La comemadre
Roque Larraquy
Kindberg
162 páginas
Por Matías Ávalos
Hay una serie llamada The Nick, nombre que recibe de un hospital neoyorkino de principios del siglo XX. Los doctores del hospital son despiadados descubridores de avances médicos y técnicos. Vistos en mute y sin subtítulos, con las batas blancas llenas de sangre y las pupilas dilatadas por el uso de la cocaína, son unos carniceros. Hombres de ciencias que por momentos les gusta, sino jugar, al menos competir con Dios/Alá/Brahma, etc.
Las opiniones de estos doctores respecto a raza, clase social y género son las de la época: van desde un racismo-machismo-clasismo moderado, al nazismo, con sus respectivas teorías genéticas. Como espectadores, nuestro juicio contextualiza a los personajes, ya que al fin y al cabo son varios otros —aunque sean actores— los que dicen lo que dicen. Esto, probablemente suceda porque la cámara es invisible.
El primer riesgo que asume en La comemadre Roque Larraquy es trasladar esa operación del cine a la literatura, como lo hizo en algún momento Robbe-Grillet con el cine de su época. Es decir, no con el artificio caduco de realizar narraciones extremadamente visuales y entretenidas que parecen —y a veces son— guiones de telenovelas. Sino tratando de construir un narrador tan frío como un aparato —la cámara— que muestre lo que pasa de la forma más objetiva que puede.
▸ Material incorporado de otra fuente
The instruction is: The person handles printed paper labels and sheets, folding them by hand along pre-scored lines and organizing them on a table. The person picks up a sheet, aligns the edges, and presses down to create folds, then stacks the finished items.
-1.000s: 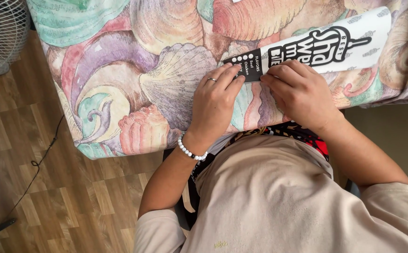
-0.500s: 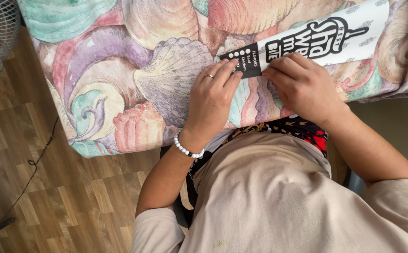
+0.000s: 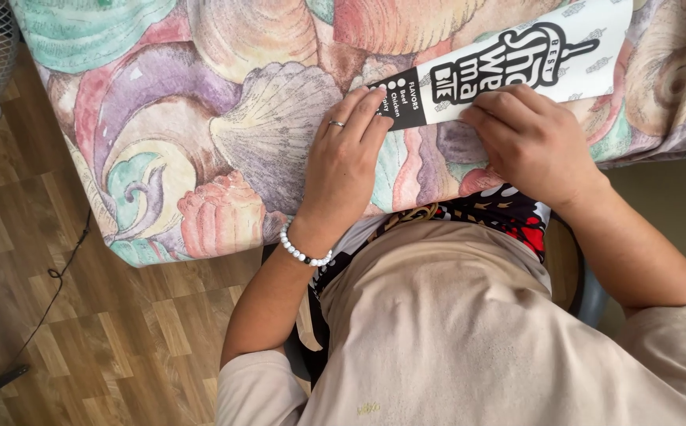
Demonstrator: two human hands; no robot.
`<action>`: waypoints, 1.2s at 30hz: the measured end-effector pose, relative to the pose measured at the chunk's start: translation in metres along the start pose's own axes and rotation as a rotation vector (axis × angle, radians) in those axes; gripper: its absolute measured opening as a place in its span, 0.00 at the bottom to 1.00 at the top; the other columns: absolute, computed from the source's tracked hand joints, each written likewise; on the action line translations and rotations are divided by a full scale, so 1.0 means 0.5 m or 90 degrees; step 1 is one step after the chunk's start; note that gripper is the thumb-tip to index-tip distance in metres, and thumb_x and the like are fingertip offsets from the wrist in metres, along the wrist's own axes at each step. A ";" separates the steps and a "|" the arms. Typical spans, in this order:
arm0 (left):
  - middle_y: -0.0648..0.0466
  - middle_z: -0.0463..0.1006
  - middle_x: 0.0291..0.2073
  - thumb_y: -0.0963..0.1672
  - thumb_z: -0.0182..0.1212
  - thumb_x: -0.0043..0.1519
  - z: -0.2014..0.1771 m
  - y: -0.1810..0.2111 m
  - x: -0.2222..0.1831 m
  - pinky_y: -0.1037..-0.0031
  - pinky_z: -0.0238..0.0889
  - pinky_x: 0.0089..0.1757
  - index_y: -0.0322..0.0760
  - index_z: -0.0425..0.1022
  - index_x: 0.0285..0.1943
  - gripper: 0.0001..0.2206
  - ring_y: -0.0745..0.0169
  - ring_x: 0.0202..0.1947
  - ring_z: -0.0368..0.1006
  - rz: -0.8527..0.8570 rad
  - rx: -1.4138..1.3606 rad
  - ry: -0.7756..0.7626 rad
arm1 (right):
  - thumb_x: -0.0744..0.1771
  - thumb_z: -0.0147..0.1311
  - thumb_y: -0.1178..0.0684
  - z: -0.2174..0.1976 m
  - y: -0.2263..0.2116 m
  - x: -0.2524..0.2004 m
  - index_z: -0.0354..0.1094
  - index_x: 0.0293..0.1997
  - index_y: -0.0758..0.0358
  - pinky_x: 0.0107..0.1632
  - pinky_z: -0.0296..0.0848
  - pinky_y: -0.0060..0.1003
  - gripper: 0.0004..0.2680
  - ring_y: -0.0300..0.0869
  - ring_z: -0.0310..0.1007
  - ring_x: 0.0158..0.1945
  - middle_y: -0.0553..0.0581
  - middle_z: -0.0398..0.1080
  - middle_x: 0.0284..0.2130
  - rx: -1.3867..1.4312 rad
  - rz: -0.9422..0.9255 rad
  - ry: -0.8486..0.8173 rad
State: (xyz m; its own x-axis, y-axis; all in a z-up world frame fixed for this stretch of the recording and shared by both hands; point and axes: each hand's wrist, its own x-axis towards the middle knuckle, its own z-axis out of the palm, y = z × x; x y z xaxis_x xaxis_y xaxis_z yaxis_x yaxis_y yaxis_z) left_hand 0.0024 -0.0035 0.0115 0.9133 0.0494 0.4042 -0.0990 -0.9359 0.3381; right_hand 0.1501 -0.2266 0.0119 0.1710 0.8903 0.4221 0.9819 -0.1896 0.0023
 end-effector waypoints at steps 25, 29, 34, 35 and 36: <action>0.43 0.69 0.67 0.39 0.47 0.70 -0.011 0.024 0.028 0.49 0.54 0.67 0.34 0.70 0.46 0.05 0.41 0.66 0.64 0.021 0.129 -0.138 | 0.74 0.61 0.60 -0.039 0.080 -0.079 0.79 0.52 0.62 0.44 0.76 0.33 0.03 0.44 0.75 0.45 0.52 0.75 0.48 -0.040 0.012 -0.034; 0.34 0.64 0.68 0.36 0.47 0.70 0.001 0.026 0.028 0.54 0.58 0.68 0.29 0.68 0.48 0.04 0.36 0.69 0.63 0.025 0.088 -0.160 | 0.74 0.61 0.60 -0.042 0.110 -0.125 0.81 0.53 0.58 0.45 0.77 0.32 0.05 0.43 0.76 0.46 0.51 0.76 0.48 -0.103 0.016 -0.049; 0.44 0.62 0.72 0.37 0.51 0.69 -0.009 0.020 0.039 0.62 0.68 0.60 0.36 0.69 0.48 0.04 0.42 0.66 0.67 0.051 0.147 -0.190 | 0.73 0.56 0.62 -0.038 0.117 -0.133 0.80 0.55 0.61 0.47 0.78 0.34 0.07 0.46 0.76 0.46 0.53 0.75 0.48 -0.105 0.011 -0.039; 0.44 0.62 0.72 0.37 0.51 0.69 -0.009 0.017 0.040 0.62 0.68 0.60 0.36 0.69 0.48 0.04 0.42 0.66 0.67 0.052 0.146 -0.191 | 0.73 0.56 0.62 -0.038 0.118 -0.135 0.80 0.55 0.61 0.47 0.78 0.34 0.07 0.46 0.76 0.46 0.53 0.75 0.48 -0.105 0.013 -0.039; 0.45 0.63 0.72 0.37 0.50 0.69 -0.009 0.013 0.041 0.62 0.70 0.58 0.36 0.69 0.47 0.04 0.42 0.66 0.68 0.052 0.130 -0.183 | 0.73 0.57 0.61 -0.037 0.120 -0.135 0.80 0.55 0.61 0.48 0.77 0.34 0.06 0.46 0.76 0.46 0.53 0.75 0.48 -0.106 0.006 -0.040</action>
State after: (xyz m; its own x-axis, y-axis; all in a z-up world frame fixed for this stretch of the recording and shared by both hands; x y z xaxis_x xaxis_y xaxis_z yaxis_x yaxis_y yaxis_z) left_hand 0.0185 -0.0072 0.0258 0.9824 -0.1008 0.1570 -0.1212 -0.9846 0.1263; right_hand 0.1961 -0.3055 0.0003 0.1902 0.9111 0.3658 0.9538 -0.2597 0.1510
La novela está dividida en dos partes. En ambas evita el énfasis ya que la trama, delirante por posible, no lo necesita.
Ambas partes transcurren en Argentina. En la primera, situada en 1907, el dueño inglés de un hospital de Temperley —algo así como Maipú o Quilpué pero, en vez de Santiago o Valpo, de Buenos Aires—que quiere demostrar en el plano de la experiencia, una idea que leyó de los verdugos franceses: las cabezas, luego de ser cortadas, viven durante nueve segundos. El inglés quiere que las cabezas le susurren el secreto de la muerte.
Para eso, diseñan una máquina que corta la cabeza de voluntarios —enfermos terminales que internan mediante un engaño y que someten a un tratamiento falso—, deja caer el cuerpo a un depósito y hace correr aire al cuello recién cortado para que la cabeza pueda hablar.
Los cuerpos serían gestionados con savia de comemadre, una planta que produce larvas microscópicas que apenas crecen la devoran por completo.
El doctor Quintana, protagonista de la primera parte, lleva a cabo un diario del experimento, que se mezcla con el suyo propio, donde leemos una segunda línea de la trama: la lucha por el amor de Menéndez, jefa de enfermeras; mujer codiciada por los demás hombres, incluido su jefe inglés.
La segunda parte, situada en el año 2009, es una especie de carta, tan extensa como veloz, fragmentaria y atrapante, en la que un artista contemporáneo le responde a una inglesa que lo estudia, con los pormenores que mejorarían la tesis de doctorado que esta última envía para su lectura. En el transcurso, y sin salirse de las condiciones que impone la segunda persona, cuenta la historia de su vida. Una delirante, excéntrica, pero verosímil vida de niño prodigio, criado en los ´80, que luego deriva en artista de vanguardia, cuya obra más conocida incluye larvas de comemadre desapareciendo la extremidad de un cuerpo humano.
Estas larvas que titulan la novela tiene una aparición muy breve en ambas partes, esa brevedad, hay que leerla como una especie de agujero negro.
Larraquy, con el procedimiento de la cámara, hace primeros planos de las partes oscuras de los mundos que aborda. Se limita a eso. No juzga por el lector, ni protege a sus personajes, ni, con ellos, a sí mismo. Sigue la máxima de uno de sus protagonistas y acierta: «Estar, pero no participar directamente, es el sueño de cualquier doctor».
En el reemplazo de la palabra doctor por la palabra escritor/a o poeta, veo un camino tan inquietante como prometedor.